> What the task asks
When the string "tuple" occurs in a line of the records, show that line.

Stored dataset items
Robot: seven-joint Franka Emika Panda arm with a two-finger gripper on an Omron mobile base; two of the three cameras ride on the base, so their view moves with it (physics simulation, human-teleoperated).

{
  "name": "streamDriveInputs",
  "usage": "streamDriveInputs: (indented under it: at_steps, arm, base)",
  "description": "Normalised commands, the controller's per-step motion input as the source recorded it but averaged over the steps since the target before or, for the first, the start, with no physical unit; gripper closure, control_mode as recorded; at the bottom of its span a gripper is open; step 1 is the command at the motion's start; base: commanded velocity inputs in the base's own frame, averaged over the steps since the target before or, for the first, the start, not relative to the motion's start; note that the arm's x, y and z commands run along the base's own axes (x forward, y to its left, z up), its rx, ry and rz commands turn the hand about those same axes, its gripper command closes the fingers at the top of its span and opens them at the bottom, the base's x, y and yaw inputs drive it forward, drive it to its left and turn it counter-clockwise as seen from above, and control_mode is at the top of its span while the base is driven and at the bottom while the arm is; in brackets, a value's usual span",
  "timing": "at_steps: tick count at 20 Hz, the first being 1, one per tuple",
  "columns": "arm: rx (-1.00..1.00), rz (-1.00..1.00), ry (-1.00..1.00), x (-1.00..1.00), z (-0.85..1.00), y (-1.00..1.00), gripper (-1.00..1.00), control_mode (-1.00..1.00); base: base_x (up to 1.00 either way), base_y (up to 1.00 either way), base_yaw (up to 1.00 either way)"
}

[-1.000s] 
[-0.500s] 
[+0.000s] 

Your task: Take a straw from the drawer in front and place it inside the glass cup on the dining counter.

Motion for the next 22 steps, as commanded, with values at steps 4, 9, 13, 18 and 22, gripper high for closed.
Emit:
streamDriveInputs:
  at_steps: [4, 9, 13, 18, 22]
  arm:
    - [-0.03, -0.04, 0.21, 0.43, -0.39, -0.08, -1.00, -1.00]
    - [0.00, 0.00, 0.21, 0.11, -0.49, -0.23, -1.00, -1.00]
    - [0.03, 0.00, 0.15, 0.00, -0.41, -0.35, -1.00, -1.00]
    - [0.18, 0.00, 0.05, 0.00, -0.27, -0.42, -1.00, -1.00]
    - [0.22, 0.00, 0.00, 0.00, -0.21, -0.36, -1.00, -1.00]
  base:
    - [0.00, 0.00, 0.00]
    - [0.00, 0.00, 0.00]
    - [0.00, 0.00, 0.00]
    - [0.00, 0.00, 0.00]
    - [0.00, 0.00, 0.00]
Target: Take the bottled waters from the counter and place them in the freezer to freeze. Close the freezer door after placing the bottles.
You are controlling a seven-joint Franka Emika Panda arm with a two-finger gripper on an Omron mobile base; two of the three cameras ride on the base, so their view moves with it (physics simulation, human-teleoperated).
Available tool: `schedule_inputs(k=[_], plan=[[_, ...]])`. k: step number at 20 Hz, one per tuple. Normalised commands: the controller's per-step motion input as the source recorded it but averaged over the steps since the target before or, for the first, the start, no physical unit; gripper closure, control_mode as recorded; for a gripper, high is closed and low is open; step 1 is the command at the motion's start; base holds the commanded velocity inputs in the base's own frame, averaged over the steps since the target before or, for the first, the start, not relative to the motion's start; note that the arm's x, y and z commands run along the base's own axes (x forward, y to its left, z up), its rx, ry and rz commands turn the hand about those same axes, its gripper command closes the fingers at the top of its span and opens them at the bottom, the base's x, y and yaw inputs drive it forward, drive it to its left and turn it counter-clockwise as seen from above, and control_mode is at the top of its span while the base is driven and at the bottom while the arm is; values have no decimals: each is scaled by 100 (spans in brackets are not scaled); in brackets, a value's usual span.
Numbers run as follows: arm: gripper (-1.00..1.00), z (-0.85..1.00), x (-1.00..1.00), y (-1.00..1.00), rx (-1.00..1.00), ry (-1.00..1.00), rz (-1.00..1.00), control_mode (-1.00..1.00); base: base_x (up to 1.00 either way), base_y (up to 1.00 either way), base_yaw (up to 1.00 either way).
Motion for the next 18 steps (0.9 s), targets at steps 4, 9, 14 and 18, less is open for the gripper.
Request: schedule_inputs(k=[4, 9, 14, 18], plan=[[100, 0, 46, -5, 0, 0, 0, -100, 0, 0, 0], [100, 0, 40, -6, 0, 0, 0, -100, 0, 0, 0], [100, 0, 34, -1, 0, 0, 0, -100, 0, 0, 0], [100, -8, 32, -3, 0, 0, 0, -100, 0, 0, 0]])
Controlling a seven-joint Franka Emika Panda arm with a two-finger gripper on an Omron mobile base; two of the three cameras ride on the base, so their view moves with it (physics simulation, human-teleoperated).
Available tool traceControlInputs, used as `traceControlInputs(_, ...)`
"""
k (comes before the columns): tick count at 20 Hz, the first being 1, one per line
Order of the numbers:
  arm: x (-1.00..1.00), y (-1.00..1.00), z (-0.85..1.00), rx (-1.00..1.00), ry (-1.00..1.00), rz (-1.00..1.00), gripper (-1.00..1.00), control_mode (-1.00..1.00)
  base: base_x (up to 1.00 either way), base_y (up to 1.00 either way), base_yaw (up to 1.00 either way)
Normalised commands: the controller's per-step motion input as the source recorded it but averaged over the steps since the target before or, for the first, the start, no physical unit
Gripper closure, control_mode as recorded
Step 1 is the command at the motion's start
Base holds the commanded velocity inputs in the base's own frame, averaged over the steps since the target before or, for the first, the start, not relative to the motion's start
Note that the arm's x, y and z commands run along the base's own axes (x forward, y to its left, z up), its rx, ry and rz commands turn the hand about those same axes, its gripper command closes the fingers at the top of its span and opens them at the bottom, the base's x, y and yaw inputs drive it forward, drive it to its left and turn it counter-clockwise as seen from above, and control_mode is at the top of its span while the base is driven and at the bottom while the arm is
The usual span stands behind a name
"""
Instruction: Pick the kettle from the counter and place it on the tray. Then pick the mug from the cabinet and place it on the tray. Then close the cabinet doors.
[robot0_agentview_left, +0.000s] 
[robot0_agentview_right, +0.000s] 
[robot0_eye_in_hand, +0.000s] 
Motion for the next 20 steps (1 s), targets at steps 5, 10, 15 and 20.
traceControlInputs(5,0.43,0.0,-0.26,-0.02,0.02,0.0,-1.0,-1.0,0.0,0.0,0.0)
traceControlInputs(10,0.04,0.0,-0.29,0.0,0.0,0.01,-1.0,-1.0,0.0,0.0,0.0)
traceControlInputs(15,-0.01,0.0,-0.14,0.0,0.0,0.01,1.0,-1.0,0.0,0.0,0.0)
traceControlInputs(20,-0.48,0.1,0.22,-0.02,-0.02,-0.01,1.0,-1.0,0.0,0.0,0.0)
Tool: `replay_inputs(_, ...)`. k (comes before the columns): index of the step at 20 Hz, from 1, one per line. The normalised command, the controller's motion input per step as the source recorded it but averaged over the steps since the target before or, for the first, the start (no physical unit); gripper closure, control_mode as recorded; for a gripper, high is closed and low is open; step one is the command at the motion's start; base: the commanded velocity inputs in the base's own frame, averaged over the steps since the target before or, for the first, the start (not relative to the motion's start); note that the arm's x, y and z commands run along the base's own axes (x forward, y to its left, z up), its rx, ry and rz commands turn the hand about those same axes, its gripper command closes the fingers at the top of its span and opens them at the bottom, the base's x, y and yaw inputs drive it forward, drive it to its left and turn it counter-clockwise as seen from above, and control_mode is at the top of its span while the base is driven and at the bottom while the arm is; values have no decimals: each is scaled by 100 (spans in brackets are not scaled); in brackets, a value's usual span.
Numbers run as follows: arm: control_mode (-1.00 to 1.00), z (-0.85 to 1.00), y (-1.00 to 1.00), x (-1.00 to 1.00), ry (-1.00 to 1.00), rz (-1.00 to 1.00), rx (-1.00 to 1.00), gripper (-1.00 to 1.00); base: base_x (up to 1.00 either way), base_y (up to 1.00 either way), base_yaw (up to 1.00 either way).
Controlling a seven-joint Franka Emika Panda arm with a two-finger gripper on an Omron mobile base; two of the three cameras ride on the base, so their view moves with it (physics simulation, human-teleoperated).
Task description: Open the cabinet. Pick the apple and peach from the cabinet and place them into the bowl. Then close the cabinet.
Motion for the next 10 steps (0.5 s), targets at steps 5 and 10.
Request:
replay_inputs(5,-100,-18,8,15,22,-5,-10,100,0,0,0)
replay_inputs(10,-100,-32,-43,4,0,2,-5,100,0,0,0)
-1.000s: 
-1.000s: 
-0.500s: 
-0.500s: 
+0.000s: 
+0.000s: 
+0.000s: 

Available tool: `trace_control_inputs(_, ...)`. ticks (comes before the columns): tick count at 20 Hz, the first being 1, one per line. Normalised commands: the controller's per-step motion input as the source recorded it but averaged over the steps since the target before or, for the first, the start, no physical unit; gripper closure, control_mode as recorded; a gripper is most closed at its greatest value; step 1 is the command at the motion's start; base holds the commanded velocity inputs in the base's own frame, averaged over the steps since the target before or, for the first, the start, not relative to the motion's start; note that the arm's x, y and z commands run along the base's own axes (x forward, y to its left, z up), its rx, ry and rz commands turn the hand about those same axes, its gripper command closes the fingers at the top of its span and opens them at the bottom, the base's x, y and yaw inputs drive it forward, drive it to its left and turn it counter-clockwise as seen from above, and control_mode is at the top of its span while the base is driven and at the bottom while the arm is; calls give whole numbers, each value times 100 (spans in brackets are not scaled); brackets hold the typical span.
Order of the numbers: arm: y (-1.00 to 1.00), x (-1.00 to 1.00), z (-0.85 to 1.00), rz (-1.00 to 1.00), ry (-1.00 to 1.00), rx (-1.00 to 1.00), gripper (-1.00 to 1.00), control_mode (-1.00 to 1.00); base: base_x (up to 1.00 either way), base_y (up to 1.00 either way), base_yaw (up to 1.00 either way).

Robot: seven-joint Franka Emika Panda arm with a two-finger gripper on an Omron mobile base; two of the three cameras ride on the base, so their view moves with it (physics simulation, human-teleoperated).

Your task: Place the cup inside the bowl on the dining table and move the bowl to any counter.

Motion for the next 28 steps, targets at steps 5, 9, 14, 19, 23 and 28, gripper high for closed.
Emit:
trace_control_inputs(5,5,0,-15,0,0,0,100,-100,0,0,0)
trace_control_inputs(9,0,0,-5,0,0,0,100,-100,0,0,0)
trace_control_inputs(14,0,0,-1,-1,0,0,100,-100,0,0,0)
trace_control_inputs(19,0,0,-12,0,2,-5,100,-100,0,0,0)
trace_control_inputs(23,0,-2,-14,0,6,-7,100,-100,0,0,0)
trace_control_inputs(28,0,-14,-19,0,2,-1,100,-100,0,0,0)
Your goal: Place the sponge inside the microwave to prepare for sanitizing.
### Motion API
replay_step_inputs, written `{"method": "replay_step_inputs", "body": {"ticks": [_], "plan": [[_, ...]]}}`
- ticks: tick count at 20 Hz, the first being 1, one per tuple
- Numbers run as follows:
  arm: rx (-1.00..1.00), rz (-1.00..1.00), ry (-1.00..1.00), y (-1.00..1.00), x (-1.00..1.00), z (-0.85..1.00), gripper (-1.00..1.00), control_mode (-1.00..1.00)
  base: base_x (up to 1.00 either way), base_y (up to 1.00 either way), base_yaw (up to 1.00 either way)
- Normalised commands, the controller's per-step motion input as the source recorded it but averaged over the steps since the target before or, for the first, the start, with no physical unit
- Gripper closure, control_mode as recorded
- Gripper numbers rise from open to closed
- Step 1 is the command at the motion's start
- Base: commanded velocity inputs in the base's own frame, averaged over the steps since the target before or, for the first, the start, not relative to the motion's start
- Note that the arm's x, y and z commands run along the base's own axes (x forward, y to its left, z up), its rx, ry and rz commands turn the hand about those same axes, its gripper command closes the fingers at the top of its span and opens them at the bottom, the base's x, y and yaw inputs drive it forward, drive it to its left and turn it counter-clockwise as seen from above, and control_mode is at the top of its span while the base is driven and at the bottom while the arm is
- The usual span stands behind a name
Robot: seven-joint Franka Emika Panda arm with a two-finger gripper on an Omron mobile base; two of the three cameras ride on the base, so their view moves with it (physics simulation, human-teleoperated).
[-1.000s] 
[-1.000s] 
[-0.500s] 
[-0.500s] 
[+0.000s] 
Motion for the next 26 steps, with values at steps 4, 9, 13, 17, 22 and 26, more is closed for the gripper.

> Your solution
  "timing": "at_steps: tick count at 20 Hz, the first being 1, one per tuple",
Available tool: `schedule_inputs(k=[_], plan=[[_, ...]])`. k: step number at 20 Hz, one per tuple. Normalised commands: the controller's per-step motion input as the source recorded it but averaged over the steps since the target before or, for the first, the start, no physical unit; gripper closure, control_mode as recorded; for a gripper, high is closed and low is open; step 1 is the command at the motion's start; base holds the commanded velocity inputs in the base's own frame, averaged over the steps since the target before or, for the first, the start, not relative to the motion's start; note that the arm's x, y and z commands run along the base's own axes (x forward, y to its left, z up), its rx, ry and rz commands turn the hand about those same axes, its gripper command closes the fingers at the top of its span and opens them at the bottom, the base's x, y and yaw inputs drive it forward, drive it to its left and turn it counter-clockwise as seen from above, and control_mode is at the top of its span while the base is driven and at the bottom while the arm is; values have no decimals: each is scaled by 100 (spans in brackets are not scaled); in brackets, a value's usual span.
- ticks: tick count at 20 Hz, the first being 1, one per tuple

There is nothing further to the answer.